* _WORK TO BE COMPLETED_: Word for word, output every line of the material below, minus pictures.

* _COLLECTED MATERIAL_:
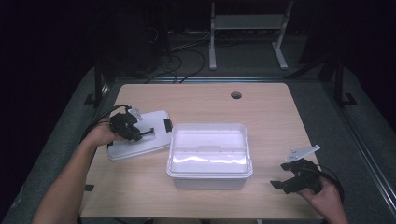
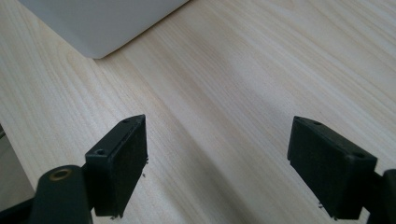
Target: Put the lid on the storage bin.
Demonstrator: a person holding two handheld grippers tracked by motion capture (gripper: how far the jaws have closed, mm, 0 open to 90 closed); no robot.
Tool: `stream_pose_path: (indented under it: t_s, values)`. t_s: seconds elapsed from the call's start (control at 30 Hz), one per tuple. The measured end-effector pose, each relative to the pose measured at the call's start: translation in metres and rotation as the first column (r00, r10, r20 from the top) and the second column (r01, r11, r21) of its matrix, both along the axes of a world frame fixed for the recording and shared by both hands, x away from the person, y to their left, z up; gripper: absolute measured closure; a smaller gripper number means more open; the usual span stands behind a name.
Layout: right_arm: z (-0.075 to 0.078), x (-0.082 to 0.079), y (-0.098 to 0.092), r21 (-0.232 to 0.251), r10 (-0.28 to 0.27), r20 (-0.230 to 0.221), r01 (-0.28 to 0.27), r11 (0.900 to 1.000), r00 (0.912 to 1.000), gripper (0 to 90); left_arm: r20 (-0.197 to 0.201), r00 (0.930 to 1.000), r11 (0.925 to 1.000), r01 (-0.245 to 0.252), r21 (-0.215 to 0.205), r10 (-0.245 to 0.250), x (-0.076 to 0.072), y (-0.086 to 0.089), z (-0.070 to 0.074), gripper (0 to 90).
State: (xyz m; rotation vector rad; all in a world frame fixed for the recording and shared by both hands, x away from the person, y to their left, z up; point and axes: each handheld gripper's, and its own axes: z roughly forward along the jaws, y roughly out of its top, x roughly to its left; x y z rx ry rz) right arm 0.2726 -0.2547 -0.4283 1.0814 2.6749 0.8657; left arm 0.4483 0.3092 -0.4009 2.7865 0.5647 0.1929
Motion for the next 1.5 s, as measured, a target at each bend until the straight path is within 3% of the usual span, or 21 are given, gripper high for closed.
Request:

* _RESULT FOR THIS EXERCISE_:
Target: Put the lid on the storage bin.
Demonstrator: a person holding two handheld grippers tracked by motion capture (gripper: how far the jaws have closed, mm, 0 open to 90 closed); no robot.
Tool: `stream_pose_path: (indented under it: t_s, values)`. t_s: seconds elapsed from the call's start (control at 30 Hz), one per tuple. The measured end-effector pose, each relative to the pose measured at the call's start: translation in metres and rotation as the first column (r00, r10, r20 from the top) and the second column (r01, r11, r21) of its matrix, both along the axes of a world frame fixed for the recording and shared by both hands, x away from the person, y to their left, z up; gripper: absolute measured closure; a smaller gripper number means more open; the usual span stands behind a name.
Layout: right_arm: z (-0.075 to 0.078), x (-0.082 to 0.079), y (-0.098 to 0.092), r21 (-0.232 to 0.251), r10 (-0.28 to 0.27), r20 (-0.230 to 0.221), r01 (-0.28 to 0.27), r11 (0.900 to 1.000), r00 (0.912 to 1.000), gripper (0 to 90); left_arm: r20 (-0.197 to 0.201), r00 (0.930 to 1.000), r11 (0.925 to 1.000), r01 (-0.245 to 0.252), r21 (-0.215 to 0.205), r10 (-0.245 to 0.250), x (-0.076 to 0.072), y (-0.086 to 0.089), z (-0.070 to 0.074), gripper (0 to 90).
State: (xyz m; rotation vector rad; all in a world frame fixed for the recording and shared by both hands, x away from the person, y to their left, z up; point and axes: each handheld gripper's, and its own axes: z roughly forward along the jaws, y roughly out of its top, x roughly to its left; x y z rx ry rz) right arm 0.2726 -0.2547 -0.4283 1.0814 2.6749 0.8657; left arm 0.4483 0.3092 -0.4009 2.7865 0.5647 0.1929
Motion for the next 1.5 s, as measured, a target at each bend until the straight path is within 3% of the usual span, or 21 are given, gripper high for closed.
Request:

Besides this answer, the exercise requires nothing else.